## Exercise aim:
Only one portion of the data is to be written out: from the line bearing "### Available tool" through the line bearing "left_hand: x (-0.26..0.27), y". Write it exactly as it appears.

## Input data:
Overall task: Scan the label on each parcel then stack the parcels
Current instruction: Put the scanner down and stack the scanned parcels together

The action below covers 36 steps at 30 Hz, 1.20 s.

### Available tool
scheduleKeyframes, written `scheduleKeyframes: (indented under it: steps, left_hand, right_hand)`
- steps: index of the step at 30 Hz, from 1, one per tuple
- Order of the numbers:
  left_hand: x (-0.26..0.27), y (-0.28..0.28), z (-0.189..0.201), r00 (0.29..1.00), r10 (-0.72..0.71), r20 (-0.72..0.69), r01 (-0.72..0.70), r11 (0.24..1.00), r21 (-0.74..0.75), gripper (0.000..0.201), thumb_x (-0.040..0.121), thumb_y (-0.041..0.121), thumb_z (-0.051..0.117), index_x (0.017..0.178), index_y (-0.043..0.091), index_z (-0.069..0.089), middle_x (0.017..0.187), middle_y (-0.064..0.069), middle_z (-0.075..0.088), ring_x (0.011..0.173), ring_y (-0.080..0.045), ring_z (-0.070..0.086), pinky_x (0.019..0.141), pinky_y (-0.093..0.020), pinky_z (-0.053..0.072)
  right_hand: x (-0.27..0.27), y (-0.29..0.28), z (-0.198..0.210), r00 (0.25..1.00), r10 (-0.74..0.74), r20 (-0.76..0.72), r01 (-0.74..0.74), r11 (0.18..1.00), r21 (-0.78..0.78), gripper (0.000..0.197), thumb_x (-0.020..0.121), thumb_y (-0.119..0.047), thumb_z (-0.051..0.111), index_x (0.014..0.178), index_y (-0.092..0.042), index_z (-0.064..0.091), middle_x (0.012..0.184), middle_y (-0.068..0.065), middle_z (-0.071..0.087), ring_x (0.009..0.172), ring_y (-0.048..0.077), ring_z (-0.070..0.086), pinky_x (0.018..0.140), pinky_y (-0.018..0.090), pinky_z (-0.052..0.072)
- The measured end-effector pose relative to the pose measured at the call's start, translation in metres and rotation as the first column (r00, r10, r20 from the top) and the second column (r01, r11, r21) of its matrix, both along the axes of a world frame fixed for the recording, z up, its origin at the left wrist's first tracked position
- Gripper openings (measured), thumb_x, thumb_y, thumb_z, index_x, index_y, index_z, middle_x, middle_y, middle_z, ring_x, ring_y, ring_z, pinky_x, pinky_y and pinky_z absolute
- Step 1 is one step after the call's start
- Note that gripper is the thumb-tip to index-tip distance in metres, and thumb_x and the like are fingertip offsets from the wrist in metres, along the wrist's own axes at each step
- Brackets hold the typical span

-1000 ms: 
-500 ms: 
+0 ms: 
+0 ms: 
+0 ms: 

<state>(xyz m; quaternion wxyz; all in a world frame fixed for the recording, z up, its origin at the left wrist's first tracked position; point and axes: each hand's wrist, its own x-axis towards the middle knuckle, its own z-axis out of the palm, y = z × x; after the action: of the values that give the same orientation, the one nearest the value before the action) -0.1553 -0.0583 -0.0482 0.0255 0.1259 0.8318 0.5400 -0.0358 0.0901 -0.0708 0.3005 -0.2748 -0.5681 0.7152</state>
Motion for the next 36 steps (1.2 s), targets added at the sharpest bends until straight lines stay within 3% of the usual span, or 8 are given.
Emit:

## Reply:
### Available tool
scheduleKeyframes, written `scheduleKeyframes: (indented under it: steps, left_hand, right_hand)`
- steps: index of the step at 30 Hz, from 1, one per tuple
- Order of the numbers:
  left_hand: x (-0.26..0.27), y (-0.28..0.28), z (-0.189..0.201), r00 (0.29..1.00), r10 (-0.72..0.71), r20 (-0.72..0.69), r01 (-0.72..0.70), r11 (0.24..1.00), r21 (-0.74..0.75), gripper (0.000..0.201), thumb_x (-0.040..0.121), thumb_y (-0.041..0.121), thumb_z (-0.051..0.117), index_x (0.017..0.178), index_y (-0.043..0.091), index_z (-0.069..0.089), middle_x (0.017..0.187), middle_y (-0.064..0.069), middle_z (-0.075..0.088), ring_x (0.011..0.173), ring_y (-0.080..0.045), ring_z (-0.070..0.086), pinky_x (0.019..0.141), pinky_y (-0.093..0.020), pinky_z (-0.053..0.072)

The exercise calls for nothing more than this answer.